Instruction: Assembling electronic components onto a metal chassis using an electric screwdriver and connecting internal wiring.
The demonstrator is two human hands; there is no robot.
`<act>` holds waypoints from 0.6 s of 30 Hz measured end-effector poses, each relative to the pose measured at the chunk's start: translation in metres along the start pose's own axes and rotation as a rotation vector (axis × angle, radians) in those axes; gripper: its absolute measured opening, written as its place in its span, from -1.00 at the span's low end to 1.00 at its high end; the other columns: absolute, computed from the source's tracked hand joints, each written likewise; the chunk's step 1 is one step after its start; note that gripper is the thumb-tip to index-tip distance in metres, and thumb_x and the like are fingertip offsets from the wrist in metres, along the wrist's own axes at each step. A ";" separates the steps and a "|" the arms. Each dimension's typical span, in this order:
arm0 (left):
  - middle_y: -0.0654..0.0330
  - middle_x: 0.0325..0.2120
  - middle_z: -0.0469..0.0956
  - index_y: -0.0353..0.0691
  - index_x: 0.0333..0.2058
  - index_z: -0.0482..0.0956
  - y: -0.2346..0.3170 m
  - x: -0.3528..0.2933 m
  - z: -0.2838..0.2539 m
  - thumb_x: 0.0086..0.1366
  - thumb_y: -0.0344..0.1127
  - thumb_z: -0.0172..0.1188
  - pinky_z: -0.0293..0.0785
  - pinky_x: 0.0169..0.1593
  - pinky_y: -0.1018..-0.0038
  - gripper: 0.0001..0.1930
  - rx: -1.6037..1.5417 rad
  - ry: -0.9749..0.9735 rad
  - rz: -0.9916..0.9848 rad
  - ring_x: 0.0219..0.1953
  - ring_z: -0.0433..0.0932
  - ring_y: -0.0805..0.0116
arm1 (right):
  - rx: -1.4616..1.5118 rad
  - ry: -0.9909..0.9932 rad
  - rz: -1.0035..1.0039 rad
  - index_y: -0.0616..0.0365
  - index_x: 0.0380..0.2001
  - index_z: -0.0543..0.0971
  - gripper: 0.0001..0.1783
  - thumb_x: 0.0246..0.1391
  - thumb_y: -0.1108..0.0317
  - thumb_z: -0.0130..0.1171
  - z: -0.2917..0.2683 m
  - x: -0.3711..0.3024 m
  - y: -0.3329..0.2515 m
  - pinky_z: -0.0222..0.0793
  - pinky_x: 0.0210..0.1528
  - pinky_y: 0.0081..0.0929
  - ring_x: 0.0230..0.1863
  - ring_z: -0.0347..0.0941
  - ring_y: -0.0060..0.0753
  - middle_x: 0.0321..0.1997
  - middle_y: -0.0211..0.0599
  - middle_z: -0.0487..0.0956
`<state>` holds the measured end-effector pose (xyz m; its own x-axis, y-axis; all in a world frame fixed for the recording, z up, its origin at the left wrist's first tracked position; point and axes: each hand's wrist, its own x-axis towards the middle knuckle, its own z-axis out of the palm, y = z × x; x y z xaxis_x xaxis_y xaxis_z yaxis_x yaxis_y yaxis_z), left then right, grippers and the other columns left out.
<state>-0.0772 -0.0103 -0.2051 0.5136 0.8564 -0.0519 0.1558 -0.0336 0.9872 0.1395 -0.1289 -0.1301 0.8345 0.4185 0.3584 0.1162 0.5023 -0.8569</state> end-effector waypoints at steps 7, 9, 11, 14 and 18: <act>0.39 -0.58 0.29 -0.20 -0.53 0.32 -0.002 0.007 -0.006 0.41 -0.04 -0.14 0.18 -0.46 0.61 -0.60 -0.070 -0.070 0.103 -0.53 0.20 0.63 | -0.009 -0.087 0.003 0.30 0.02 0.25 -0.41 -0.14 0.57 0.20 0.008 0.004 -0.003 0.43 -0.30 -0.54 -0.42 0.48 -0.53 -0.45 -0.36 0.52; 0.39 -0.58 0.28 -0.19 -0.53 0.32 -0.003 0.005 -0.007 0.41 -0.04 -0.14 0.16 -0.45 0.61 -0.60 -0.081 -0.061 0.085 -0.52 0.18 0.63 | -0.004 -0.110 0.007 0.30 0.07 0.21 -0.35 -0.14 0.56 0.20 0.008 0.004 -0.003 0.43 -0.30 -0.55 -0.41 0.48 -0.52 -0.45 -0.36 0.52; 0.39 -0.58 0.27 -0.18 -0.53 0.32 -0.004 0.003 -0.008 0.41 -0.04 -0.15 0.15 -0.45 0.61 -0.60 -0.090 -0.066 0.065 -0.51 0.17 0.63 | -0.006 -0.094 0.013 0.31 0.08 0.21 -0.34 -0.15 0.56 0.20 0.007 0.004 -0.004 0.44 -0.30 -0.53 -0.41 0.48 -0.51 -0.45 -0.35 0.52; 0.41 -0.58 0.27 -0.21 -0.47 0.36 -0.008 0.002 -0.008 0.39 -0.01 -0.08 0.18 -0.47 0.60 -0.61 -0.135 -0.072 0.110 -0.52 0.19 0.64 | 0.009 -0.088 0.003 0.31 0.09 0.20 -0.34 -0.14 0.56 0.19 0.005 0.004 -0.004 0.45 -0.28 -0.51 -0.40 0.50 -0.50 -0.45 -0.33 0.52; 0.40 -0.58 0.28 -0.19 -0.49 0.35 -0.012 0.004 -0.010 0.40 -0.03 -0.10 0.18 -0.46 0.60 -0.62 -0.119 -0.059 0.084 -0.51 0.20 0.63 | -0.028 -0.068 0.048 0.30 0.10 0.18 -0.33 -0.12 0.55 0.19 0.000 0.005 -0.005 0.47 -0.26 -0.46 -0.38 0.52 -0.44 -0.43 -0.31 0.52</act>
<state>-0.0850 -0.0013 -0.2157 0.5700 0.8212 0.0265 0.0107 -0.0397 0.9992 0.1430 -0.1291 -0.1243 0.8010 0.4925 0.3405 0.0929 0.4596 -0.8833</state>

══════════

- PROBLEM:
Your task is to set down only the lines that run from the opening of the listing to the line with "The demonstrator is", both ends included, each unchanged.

- RESULT OF THIS EXERCISE:
Instruction: Assembling electronic components onto a metal chassis using an electric screwdriver and connecting internal wiring.
The demonstrator is two human hands; there is no robot.

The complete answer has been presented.